- Church: Roman Catholic Church
- Archdiocese: Naxos, Andros, Tinos and Mykonos
- Appointed: 24 October 1960
- Installed: 24 October 1960
- Term ended: 29 April 1993
- Predecessor: Joannis Baptist Filippucci
- Successor: Nikolaos Printesis

Orders
- Ordination: 23 March 1940
- Consecration: 12 January 1961 by Georgios Xenopoulos

Personal details
- Born: Ioannis Perris 10 October 1916 Syros, Greece
- Died: 20 August 2006 (aged 89)

= Ioannis Perris =

20th century Roman catholic cleric in Greece

Ioannis Perris (October 10, 1916 - August 20, 2006) was a Catholic Archbishop of Naxos, Andros, Tinos and Mykonos from October 24, 1960, to April 29, 1993.

==Biography==

Ioannis Perris was born on October 10, 1916, in Greece. After receiving theological education he was ordained priest on March 23, 1940.

On October 24, 1960 Pope John XXIII appointed Ioannis Perris as Archbishop of Naxos, Andros, Tinos and Minos.
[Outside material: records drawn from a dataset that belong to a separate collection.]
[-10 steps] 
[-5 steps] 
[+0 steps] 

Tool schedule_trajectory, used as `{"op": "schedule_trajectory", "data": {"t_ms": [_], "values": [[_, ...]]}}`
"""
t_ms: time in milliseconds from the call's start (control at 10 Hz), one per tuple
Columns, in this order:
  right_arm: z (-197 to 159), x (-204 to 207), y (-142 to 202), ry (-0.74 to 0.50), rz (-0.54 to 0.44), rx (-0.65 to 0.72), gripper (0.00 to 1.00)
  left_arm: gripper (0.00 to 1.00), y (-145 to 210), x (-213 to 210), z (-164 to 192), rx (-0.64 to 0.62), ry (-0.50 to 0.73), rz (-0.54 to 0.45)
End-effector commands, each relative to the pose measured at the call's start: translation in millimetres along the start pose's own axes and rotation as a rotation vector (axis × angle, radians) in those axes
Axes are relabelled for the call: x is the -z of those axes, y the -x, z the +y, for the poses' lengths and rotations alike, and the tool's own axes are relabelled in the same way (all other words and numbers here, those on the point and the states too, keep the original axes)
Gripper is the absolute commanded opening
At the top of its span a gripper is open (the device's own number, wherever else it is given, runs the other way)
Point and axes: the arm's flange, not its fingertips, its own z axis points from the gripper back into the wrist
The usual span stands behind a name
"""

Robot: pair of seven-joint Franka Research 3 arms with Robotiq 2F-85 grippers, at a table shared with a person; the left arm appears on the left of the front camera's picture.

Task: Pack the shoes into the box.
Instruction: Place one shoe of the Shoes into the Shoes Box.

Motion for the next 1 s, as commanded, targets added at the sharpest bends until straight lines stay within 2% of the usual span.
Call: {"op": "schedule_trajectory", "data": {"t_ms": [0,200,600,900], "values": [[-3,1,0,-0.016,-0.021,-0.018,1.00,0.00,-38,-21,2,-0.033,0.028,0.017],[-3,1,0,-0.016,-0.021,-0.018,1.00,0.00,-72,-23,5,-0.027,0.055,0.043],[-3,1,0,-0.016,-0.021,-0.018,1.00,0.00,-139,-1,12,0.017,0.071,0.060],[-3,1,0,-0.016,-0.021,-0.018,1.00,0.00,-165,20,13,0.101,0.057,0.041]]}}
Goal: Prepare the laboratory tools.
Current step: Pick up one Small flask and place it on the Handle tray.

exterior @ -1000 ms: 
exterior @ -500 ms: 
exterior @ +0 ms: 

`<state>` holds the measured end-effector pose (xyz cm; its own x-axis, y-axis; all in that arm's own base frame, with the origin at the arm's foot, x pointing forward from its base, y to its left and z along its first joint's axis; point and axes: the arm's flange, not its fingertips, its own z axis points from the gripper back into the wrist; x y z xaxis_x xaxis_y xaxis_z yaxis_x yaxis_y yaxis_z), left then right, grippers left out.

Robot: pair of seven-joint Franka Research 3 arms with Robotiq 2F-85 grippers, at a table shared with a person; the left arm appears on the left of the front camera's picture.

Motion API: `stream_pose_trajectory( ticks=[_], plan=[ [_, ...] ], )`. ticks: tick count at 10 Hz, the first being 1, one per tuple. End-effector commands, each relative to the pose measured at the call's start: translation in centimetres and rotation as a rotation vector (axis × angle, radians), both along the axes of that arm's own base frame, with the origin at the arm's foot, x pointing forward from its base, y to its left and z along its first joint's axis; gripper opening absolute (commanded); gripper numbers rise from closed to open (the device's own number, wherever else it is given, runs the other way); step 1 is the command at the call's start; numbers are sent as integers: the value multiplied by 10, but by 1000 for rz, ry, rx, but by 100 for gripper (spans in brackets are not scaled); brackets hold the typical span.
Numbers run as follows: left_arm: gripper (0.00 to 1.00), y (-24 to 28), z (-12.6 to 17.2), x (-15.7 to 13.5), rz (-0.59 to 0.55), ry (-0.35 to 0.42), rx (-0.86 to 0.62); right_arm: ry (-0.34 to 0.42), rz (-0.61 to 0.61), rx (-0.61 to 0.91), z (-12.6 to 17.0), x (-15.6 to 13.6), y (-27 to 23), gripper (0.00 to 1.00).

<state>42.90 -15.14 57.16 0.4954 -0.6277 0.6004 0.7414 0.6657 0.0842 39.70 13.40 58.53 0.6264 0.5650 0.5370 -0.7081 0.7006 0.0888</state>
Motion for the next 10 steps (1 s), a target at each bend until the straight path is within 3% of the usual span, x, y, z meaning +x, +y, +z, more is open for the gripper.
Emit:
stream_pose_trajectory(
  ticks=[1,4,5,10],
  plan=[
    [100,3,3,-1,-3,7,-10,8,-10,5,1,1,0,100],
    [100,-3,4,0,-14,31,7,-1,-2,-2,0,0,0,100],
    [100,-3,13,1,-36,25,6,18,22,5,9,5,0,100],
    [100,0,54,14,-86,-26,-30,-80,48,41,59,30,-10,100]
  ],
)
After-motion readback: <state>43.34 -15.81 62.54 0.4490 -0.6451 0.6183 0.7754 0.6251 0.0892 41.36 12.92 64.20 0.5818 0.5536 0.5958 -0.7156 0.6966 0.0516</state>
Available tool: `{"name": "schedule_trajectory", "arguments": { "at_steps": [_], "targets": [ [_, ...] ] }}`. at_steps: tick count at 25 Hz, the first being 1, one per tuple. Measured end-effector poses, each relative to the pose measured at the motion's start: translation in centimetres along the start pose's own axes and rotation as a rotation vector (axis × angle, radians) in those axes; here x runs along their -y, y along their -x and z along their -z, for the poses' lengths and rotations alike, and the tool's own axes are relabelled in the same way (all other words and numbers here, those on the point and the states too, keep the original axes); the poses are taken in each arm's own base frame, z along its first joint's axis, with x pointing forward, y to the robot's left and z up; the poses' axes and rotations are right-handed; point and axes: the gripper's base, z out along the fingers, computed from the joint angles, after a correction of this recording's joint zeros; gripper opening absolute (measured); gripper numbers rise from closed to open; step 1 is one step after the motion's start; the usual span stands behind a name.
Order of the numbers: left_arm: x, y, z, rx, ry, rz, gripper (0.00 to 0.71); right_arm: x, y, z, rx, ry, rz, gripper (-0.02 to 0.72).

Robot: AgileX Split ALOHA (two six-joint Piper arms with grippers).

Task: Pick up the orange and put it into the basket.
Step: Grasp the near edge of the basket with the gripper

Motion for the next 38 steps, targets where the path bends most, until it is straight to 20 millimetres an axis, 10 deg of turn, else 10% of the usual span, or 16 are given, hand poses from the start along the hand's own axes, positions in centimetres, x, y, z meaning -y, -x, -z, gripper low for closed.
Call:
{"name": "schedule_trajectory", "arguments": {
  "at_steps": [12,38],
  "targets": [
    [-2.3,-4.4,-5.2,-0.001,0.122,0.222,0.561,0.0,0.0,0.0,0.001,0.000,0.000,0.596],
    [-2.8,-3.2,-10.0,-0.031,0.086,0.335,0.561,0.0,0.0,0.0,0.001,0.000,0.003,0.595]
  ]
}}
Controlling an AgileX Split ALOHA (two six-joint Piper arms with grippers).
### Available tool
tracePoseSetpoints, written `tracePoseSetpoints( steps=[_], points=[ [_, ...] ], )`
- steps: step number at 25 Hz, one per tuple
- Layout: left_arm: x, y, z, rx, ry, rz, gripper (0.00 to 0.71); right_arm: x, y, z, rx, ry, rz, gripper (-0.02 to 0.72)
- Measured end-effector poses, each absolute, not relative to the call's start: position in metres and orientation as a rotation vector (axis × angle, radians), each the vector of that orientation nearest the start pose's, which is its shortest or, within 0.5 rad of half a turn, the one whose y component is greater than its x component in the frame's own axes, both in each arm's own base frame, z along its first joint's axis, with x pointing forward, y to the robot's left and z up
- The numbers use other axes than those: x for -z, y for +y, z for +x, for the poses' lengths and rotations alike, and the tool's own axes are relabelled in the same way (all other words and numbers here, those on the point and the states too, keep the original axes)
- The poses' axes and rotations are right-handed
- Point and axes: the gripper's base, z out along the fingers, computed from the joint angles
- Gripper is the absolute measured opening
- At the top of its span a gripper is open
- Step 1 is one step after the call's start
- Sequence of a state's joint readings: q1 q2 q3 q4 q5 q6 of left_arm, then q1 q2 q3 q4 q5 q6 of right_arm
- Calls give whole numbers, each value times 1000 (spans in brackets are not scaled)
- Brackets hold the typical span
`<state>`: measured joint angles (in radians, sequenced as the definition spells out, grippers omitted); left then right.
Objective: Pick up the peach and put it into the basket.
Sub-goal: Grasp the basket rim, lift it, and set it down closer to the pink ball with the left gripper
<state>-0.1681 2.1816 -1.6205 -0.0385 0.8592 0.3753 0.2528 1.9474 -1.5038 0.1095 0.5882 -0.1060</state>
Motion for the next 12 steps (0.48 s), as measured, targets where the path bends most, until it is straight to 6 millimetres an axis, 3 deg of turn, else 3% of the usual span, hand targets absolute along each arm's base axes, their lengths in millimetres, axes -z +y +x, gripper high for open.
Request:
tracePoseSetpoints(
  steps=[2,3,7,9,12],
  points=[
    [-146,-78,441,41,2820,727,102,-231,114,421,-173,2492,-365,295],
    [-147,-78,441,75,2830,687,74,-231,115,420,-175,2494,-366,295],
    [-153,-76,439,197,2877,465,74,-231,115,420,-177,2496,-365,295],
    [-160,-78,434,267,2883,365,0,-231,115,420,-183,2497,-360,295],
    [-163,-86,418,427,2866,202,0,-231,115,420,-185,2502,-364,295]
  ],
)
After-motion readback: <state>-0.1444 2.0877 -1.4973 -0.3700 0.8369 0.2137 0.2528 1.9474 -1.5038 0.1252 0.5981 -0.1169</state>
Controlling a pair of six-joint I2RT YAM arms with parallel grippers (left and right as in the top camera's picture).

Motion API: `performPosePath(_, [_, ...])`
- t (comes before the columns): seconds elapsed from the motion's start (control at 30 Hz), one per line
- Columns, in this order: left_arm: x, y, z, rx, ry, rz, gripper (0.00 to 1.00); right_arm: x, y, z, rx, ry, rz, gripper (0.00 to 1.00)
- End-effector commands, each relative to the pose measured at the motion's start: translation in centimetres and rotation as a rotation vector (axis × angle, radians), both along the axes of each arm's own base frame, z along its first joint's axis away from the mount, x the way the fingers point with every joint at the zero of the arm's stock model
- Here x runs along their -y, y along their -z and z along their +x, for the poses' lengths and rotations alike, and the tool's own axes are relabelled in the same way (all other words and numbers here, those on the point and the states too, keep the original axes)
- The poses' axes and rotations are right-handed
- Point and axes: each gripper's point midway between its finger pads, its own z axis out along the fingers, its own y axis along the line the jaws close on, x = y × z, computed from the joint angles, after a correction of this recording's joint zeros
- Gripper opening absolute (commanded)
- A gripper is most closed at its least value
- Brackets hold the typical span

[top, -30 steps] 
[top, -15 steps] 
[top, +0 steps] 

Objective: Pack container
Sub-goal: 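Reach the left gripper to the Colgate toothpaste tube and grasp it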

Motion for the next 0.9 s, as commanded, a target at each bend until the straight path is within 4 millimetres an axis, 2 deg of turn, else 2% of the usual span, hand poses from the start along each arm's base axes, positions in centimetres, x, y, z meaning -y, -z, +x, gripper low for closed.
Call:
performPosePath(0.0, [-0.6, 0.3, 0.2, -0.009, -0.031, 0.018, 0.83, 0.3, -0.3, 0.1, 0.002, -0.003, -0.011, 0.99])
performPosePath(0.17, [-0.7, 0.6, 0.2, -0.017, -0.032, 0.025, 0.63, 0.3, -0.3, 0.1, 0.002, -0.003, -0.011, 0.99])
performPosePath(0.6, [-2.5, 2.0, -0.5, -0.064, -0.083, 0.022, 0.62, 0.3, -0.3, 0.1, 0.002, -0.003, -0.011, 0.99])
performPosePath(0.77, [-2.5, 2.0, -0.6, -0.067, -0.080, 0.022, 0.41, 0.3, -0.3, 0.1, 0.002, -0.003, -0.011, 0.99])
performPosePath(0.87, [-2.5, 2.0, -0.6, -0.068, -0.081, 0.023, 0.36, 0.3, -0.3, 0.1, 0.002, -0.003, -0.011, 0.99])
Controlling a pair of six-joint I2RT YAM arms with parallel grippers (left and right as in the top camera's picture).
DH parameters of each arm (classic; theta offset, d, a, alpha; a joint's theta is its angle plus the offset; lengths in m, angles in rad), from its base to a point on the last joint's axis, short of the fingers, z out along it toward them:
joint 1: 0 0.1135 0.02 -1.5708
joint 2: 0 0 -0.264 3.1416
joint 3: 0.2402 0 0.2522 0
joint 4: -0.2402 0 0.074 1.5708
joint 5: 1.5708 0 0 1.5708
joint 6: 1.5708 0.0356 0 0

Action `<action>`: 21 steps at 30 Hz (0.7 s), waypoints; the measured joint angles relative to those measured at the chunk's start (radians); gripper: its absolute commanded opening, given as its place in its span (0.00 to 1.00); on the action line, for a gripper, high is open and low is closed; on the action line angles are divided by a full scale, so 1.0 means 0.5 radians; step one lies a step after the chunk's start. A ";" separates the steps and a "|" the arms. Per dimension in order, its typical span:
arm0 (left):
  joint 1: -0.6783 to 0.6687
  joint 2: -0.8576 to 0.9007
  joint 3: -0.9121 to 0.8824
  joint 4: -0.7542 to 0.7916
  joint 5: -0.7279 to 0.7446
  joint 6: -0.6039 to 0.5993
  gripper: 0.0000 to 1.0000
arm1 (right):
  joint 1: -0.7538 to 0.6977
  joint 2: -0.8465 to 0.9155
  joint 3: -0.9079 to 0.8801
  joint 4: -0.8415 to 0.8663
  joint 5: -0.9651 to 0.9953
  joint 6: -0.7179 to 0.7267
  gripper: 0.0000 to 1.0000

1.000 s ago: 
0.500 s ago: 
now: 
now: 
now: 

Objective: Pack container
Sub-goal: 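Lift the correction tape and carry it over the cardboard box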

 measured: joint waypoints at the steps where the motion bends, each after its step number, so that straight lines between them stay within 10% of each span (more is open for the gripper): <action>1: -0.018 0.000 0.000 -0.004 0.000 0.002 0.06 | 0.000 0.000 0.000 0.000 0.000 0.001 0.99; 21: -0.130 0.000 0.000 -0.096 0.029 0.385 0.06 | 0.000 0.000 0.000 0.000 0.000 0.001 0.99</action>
On January 12, 1961, he was ordained bishop by the Bishop of Syros and Milos, Georgios Xenopoulos, in collaboration with the Athenian Archbishop Venediktos Printesis and the Bishop of the Apostolic Exarchat of Greece Hyakinthos Gad.

From 1961 to 1964, Perris participated in the I, II, III and IV sessions of the Second Vatican Council.

From 1961 to 1993 he was the apostolic administrator of the diocese of Chios.

He retired on April 29, 1993.

On August 20, 2006, Ioannis Perris passed away.